You are launching a 2-kg potato out of a potato cannon. The cannon is 1.5m long and is aimed 30 degrees above the horizontal. It exerts a 50N force on the potato. What is the kinetic energy of the potato as it leaves the muzzle of the potato cannon?
To calculate the kinetic energy of the potato as it leaves the muzzle of the potato cannon, you need to use the formulas for kinetic energy and work.
The formula for kinetic energy is:
KE = 1/2 * m * v^2
where KE is the kinetic energy, m is the mass of the potato, and v is the velocity of the potato.
The formula for work is:
W = F * d * cos(theta)
where W is the work done, F is the force exerted on the potato, d is the distance traveled by the potato, and theta is the angle between the force and the direction of motion.
In this case, the force F exerted on the potato is 50N, and the distance traveled by the potato is the length of the cannon, which is 1.5m.

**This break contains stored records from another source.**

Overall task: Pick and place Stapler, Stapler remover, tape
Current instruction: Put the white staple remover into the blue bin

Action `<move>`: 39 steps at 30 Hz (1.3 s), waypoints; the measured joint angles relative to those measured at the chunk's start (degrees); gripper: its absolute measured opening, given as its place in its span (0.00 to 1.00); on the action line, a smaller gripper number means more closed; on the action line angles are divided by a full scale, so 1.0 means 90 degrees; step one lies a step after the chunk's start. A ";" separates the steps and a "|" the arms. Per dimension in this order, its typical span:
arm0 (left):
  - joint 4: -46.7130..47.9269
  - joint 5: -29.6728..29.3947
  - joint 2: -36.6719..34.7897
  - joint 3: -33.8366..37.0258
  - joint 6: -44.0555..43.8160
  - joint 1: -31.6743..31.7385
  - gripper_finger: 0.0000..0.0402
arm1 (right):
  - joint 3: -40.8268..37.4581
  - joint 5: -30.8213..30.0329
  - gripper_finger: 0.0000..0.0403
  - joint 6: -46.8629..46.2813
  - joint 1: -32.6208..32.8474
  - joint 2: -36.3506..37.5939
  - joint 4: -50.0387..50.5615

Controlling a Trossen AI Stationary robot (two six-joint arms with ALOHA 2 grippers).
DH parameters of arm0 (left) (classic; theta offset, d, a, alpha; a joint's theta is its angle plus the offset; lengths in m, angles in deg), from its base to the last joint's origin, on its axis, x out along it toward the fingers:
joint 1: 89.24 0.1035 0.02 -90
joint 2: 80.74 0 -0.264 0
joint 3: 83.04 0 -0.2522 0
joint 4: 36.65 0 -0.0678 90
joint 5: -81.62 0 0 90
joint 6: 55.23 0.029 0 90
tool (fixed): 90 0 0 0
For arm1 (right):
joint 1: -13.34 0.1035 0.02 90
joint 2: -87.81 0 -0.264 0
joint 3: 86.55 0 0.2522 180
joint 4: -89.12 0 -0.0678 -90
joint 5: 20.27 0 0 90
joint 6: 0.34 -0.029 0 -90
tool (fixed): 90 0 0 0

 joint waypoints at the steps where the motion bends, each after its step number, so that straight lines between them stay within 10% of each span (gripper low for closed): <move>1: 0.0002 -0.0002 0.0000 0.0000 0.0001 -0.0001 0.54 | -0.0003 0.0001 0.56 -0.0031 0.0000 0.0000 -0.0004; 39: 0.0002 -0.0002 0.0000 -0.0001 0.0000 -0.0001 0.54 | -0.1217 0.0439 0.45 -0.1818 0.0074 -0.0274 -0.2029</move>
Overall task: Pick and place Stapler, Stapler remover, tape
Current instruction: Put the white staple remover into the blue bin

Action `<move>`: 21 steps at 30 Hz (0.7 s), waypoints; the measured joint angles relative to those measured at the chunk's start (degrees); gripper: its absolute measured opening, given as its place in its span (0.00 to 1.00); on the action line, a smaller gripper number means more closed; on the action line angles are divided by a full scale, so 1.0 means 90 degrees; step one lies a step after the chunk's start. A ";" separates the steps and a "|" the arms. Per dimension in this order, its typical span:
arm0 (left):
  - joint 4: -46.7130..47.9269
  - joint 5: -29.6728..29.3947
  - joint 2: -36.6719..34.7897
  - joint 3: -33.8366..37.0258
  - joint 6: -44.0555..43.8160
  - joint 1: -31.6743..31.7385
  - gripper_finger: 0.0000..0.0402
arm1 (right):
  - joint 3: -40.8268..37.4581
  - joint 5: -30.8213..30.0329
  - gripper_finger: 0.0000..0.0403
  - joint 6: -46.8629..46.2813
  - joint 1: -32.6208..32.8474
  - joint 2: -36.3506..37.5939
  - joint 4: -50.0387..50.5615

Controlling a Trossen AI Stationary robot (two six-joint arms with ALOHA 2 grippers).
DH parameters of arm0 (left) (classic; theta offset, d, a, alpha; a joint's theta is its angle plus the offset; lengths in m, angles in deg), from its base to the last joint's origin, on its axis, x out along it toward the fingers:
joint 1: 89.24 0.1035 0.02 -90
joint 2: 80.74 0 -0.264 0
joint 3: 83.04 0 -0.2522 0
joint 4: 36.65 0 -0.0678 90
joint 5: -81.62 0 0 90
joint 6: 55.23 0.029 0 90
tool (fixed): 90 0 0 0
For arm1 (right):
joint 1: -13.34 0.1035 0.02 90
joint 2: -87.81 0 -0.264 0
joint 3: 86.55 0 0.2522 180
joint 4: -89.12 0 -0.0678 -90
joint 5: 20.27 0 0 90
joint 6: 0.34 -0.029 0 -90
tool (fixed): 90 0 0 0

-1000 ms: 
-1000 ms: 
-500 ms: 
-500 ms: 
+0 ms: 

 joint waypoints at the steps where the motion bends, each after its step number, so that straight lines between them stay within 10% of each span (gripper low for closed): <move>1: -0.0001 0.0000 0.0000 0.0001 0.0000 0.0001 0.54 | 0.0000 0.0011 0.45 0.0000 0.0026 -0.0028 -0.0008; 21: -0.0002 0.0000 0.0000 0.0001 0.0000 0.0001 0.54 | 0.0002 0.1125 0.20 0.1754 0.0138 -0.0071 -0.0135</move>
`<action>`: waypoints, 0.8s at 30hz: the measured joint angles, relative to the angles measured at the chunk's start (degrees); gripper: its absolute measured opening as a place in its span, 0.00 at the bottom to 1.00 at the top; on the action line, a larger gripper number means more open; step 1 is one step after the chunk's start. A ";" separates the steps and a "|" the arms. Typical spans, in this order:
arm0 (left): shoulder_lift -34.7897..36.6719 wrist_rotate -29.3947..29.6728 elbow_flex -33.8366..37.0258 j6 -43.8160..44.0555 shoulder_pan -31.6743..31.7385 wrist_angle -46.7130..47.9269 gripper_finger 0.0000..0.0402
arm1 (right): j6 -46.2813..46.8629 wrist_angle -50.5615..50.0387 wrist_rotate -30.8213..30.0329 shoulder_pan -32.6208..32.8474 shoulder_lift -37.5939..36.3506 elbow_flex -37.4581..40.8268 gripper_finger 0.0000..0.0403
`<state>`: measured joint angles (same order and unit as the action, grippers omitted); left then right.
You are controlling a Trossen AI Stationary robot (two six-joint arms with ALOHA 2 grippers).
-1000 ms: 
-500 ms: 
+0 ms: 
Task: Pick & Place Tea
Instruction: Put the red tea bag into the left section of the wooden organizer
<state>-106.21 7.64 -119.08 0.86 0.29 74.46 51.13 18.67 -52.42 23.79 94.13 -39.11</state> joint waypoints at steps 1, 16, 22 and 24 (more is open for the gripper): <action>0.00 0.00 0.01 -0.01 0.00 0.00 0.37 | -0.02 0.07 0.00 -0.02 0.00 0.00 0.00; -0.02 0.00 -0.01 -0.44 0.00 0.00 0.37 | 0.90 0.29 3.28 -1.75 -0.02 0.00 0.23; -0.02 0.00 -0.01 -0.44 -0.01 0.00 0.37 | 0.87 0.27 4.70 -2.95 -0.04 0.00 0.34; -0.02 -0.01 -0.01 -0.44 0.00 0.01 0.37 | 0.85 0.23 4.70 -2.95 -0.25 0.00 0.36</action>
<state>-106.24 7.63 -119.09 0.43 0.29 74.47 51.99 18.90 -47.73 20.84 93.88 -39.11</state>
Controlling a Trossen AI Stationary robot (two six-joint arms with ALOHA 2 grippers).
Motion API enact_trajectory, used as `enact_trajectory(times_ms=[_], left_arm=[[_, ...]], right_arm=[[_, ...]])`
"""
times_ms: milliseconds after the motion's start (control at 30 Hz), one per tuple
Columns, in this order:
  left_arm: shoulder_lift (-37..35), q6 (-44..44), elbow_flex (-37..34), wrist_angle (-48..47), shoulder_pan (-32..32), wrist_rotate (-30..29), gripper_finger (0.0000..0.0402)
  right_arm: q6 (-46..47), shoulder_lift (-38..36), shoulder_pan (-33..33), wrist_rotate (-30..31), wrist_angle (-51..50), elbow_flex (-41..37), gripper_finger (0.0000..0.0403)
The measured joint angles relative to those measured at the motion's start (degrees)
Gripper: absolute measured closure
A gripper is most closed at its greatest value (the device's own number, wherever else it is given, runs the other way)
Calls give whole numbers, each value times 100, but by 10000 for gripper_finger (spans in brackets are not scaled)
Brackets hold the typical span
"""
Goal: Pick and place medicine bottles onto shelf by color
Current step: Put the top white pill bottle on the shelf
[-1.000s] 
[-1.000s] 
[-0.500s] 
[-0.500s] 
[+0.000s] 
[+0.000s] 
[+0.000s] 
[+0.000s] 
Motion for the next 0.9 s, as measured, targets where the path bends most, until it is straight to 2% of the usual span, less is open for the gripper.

The angle theta is 30 degrees above the horizontal, so you need to use the cosine of 30 degrees.
First, let's find the work done on the potato:
W = F * d * cos(theta)
W = 50N * 1.5m * cos(30)
W = 50N * 1.5m * 0.866
W ≈ 64.95 Joules
The work done on the potato is 64.95 Joules.
Since the work done on the potato is equal to its kinetic energy, we can substitute this value into the formula to find the kinetic energy:
KE = 1/2 * m * v^2
64.95 = 1/2 * 2kg * v^2
64.95 = 1 * v^2
v^2 ≈ 64.95
v ≈ √64.95
v ≈ 8.07 m/s
Therefore, the kinetic energy of the potato as it leaves the muzzle of the potato cannon is approximately 64.95 Joules, and its velocity is approximately 8.07 m/s.